What Petraeus and the Pentagon fail to factor in is the impending impact on public services when refugees return. Security, it seems, will quickly go south. Not only will conflict increase when those displaced are determined to reclaim property rightfully theirs. But perhaps even more significant is the inevitable conflict arising when the burden on government services intensifies. Given the current state of Iraq's electricity, water, health care and nutrition, it becomes painfully clear that services are already overburdened.

With Iraq's oil production at prewar levels, production capacity for electricity is barely at 50 percent of the country's current demand. The urban environments benefit most while the rural towns remain dark. Baghdad had 9 hours of electricity daily at the end of 2007 while rural residents in Hawijah, for example, hardly got half that at 4 hours a day. When all 700,000 displaced Baghdadis return to their capital city, convinced by U.S. forces that the troop surge is working and that security has improved, electricity capacity will be quickly compromised.

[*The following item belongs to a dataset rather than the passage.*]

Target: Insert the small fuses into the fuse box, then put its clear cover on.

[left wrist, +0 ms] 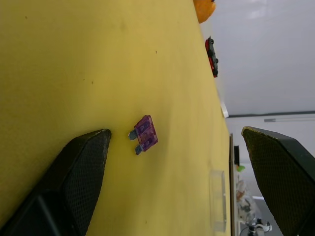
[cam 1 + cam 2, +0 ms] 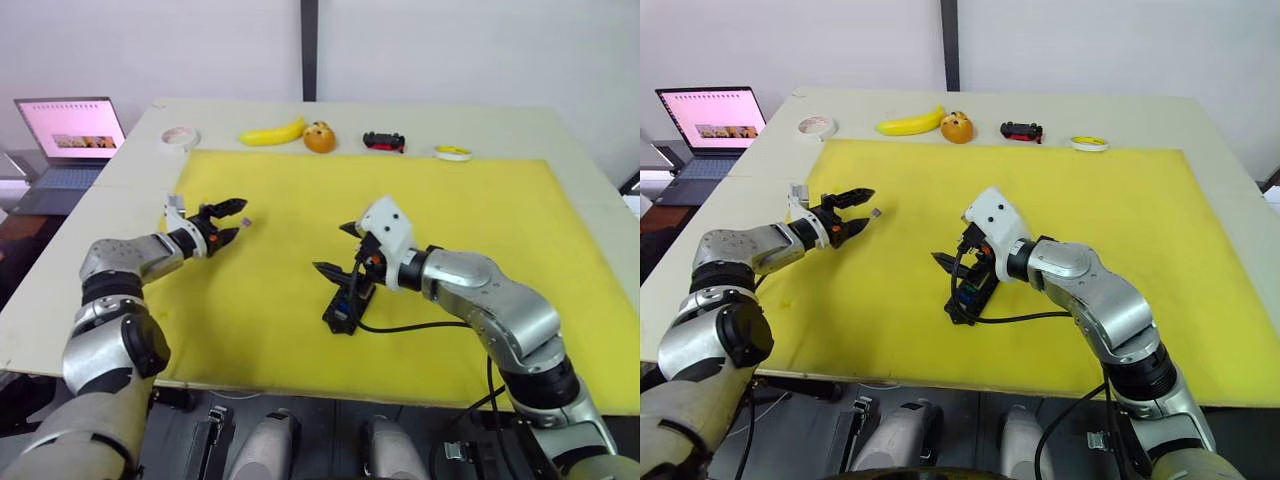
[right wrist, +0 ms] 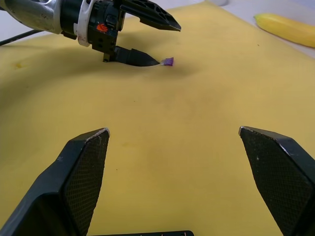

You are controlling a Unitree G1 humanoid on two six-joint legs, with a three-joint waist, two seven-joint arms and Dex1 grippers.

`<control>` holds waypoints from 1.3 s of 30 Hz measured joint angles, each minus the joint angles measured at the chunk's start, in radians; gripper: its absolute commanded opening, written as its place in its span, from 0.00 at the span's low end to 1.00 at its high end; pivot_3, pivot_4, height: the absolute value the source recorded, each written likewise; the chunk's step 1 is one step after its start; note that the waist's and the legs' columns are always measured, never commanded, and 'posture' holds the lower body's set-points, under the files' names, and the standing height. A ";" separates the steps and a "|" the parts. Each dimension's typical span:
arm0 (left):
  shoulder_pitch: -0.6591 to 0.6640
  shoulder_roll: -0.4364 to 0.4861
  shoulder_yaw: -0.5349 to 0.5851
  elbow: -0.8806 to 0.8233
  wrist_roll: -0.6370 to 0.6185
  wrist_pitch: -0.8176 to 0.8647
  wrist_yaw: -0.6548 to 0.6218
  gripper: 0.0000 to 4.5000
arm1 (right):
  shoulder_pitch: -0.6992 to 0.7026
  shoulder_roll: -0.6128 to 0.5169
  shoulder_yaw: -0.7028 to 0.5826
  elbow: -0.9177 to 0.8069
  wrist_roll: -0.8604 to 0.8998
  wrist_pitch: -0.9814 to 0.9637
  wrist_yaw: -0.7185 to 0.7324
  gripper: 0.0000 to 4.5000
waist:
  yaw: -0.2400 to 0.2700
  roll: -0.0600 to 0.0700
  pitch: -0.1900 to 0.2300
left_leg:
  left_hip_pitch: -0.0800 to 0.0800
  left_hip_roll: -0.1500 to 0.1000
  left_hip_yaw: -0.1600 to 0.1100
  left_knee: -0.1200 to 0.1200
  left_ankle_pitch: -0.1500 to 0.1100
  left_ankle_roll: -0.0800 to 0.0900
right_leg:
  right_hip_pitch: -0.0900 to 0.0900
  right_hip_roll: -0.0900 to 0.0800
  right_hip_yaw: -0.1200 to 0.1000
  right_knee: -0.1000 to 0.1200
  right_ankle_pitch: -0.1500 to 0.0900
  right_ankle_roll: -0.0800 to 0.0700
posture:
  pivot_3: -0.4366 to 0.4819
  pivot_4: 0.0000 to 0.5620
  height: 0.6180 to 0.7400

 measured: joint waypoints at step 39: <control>-0.088 -0.051 -0.008 0.164 0.088 -0.146 -0.098 1.00 | 0.041 -0.006 -0.039 -0.068 -0.009 0.076 -0.042 0.99 | 0.020 0.000 0.000 | 0.000 -0.012 -0.020 0.000 0.001 0.001 | 0.011 -0.004 -0.003 -0.005 -0.003 0.005 | 0.48 0.27 1.00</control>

Clean water and sanitation capacity is certainly no better. A 2007 report by international aid organization Oxfam concluded that nearly 70 percent of Iraq remained without access to clean water with a higher majority, 80 percent, still lacking effective sanitation. Petraeus is right in one sense; a flood of refugees might result in higher levels of violence, but not because of sectarian reasons. The national utilities sector is saddled in servicing even its non-displaced. More numbers, then, mean more insecurity - explaining, perhaps, why Petraeus is protesting plans for resettlement.

Health services remain the least secure, bordering on catastrophic. Ninety percent of the hospitals in Iraq lack basic medical and surgical supplies. Even if the hospitals were fully equipped, few professionals remain in-country, able to use the equipment. Fifty percent of the country's trained medical staff fled in recent years, leaving a nation with nearly half its population struggling in absolute poverty.

One wonders, then, how the United States can call this country secure. If attacks were the sole barometer of security and the key indicator of state stability and military success, then yes, America's New Year's message might make sense. But with 4 million of Iraq's citizens still displaced and electricity, water, sanitation, and health services struggling, calling this country secure is not only indefensible but unethical.

Security in Iraq will only come after basic needs are met for the displaced and the non-displaced, something that has never been a priority for Petraeus or the Pentagon. Now in the silent aftermath of the surge, these needs beg our political and moral attention.

Michael Shank is a contributor to Foreign Policy In Focus and an analyst with George Mason University's Institute for Conflict Analysis and Resolution.